(INSTRUCTIONS FOR THE TASK) Your answer should be the lines from the one containing "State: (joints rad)" through the final line below, copied exactly.

(AVAILABLE DATA)
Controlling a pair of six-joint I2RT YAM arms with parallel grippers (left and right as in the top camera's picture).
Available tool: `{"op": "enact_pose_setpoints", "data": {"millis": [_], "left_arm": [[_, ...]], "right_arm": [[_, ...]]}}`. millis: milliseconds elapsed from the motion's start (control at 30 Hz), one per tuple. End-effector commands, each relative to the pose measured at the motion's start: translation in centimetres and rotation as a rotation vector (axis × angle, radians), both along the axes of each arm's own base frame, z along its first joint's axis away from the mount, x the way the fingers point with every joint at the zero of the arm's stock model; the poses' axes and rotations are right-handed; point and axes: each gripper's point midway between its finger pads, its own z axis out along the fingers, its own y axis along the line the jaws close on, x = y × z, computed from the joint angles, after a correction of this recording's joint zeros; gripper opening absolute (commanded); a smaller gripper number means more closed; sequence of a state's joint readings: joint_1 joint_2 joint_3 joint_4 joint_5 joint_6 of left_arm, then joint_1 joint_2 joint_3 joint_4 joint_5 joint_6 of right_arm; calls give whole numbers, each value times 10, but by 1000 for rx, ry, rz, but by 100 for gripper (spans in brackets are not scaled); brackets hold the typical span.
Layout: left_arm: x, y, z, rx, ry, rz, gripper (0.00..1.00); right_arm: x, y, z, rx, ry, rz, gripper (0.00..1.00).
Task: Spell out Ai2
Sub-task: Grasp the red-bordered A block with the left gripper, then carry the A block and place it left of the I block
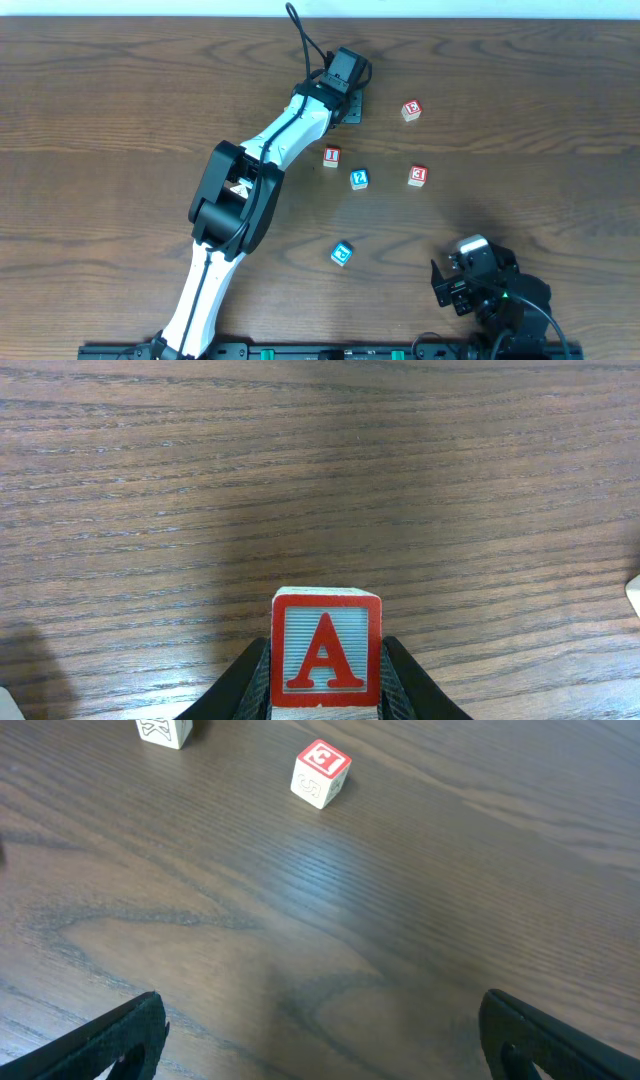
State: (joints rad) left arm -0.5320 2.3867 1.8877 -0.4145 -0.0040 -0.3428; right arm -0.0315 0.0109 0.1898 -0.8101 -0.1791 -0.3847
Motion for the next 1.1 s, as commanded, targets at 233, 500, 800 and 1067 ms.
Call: {"op": "enact_pose_setpoints", "data": {"millis": [233,500,800,1067], "left_arm": [[3,1,0,8,10,6,26],[4,15,57,28,35,24,6],[-16,61,113,58,70,60,6],[-47,82,127,53,92,72,6]], "right_arm": [[0,-1,-3,-9,4,4,99],[0,-1,-3,-9,4,4,99],[0,-1,-3,-9,4,4,99],[0,-1,-3,-9,4,4,99]]}}
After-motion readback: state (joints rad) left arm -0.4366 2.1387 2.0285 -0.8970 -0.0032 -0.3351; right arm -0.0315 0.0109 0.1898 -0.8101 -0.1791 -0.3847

(TASK OUTPUT)
State: (joints rad) left arm -0.5320 2.3867 1.8877 -0.4145 -0.0040 -0.3428; right arm -0.0315 0.0109 0.1898 -0.8101 -0.1791 -0.3847
Motion for the next 1.1 s, as commanded, targets at 233, 500, 800 and 1067 ms.
Call: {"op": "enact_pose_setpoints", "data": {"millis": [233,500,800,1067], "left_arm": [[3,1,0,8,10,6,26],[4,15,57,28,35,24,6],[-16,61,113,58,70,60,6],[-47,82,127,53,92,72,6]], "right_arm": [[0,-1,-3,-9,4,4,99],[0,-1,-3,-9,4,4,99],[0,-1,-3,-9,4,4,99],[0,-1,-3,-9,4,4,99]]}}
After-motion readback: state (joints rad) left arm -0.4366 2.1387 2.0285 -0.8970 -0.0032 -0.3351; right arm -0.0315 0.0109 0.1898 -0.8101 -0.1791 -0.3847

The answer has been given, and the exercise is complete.